This 1st-year measure of success for Matt Campbell shouldn't come as a shock

Pat Kraft made a bold move and Campbell needs to prove it was the right one as soon as possible.
Dec 8, 2025; University Park, PA, USA; Matt Campbell, left, shakes hands with Penn State University athletic director Pat Kraft, right, while being announced as the Penn State Nittany Lions new head coach during a press conference at the Beaver Stadium Press Room. Mandatory Credit: Matthew O'Haren-Imagn Images
Dec 8, 2025; University Park, PA, USA; Matt Campbell, left, shakes hands with Penn State University athletic director Pat Kraft, right, while being announced as the Penn State Nittany Lions new head coach during a press conference at the Beaver Stadium Press Room. Mandatory Credit: Matthew O'Haren-Imagn Images | Matthew O'Haren-Imagn Images

Penn State football head coach Matt Campbell is one of 17 Power Four head coaches entering their first season as their new program in 2026. Each school had different reasons for firing their previous head coach, meaning each first-year coach has a different line of success to meet.

The sky's the limit for Matt Campbell, but does he too have a ceiling?

For Campbell, he and two other Power Four, first-year head coaches have the highest standard to meet in 2026.

CBS Sports' John Talty says "Penn State hired Campbell to win national championships"

CBS Sports' John Talty defined "success for first-year college football coaches in 2026" and teased in the title, "Is it CFP or bust for Lane Kiffin, LSU?"

Later on in the article, that question is answered: yes. Success for Kiffin is making it into the College Football Playoff after leading Ole Miss to the CFP in 2025 before he jumped shop and putting together a top Transfer Portal class for the Tigers.

"On paper, this LSU team is ready to win big immediately," Talty wrote.

Before making it to Kiffin, however, Talty set the bar high for Campbell right from the get go. The Nittany Lions were the first program on the list of 17 with success defined for them as "Playoff" as well.

"Campbell has the arduous task of trying to take what has been a very good Penn State program and elevate it into great territory. There's no mistaking the fact that Penn State fired James Franklin only nine months removed from a national semifinal appearance because it believed it could be doing more. Penn State hired Campbell to win national championships," Talty wrote. "In Year 1 that is unlikely, but a playoff appearance would go a long way to showing AD Pat Kraft's bold decision was the right one. Campbell restocked the cabinet with the nation's No. 6 transfer class, full of former Iowa State players including quarterback Rocco Becht."

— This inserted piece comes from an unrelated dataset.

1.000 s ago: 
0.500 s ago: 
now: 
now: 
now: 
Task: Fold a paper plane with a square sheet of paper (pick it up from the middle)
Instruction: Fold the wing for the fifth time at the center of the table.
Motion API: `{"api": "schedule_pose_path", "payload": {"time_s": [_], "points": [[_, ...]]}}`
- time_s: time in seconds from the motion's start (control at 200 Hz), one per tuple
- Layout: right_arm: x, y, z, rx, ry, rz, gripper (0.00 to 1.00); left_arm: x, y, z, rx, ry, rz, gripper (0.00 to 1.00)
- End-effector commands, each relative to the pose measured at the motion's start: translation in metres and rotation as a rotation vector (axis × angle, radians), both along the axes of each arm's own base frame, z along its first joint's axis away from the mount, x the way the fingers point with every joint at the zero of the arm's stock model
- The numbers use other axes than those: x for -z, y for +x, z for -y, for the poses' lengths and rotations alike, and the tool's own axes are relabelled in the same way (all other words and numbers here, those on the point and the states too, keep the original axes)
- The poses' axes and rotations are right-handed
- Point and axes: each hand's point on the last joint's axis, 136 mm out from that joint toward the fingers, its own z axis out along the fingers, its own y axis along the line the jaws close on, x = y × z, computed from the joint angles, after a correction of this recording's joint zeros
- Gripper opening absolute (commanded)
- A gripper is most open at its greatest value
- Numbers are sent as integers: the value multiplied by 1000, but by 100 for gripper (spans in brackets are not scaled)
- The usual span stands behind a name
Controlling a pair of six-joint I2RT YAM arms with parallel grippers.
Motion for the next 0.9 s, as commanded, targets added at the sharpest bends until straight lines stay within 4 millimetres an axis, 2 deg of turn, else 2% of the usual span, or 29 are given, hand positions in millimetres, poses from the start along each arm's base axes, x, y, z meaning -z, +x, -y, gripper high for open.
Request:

Campbell knows the expectations at Penn State. He didn't take the job not knowing there's a high standard he has to meet. Like Talty said, the national championship win won't come immediately and certainly not in his first season.

At the very least, though, squeezing into the CFP is essentially the bar Campbell should meet in 2026. Now if the regular season schedule looked more like it did in 2025, he would have more leeway with that bare minimum. That's not the case, though. The Nittany Lions have the experience, both in terms of college football veterans and returning players, and the schedule to at least make a case to be a serious CFP contender in 2026.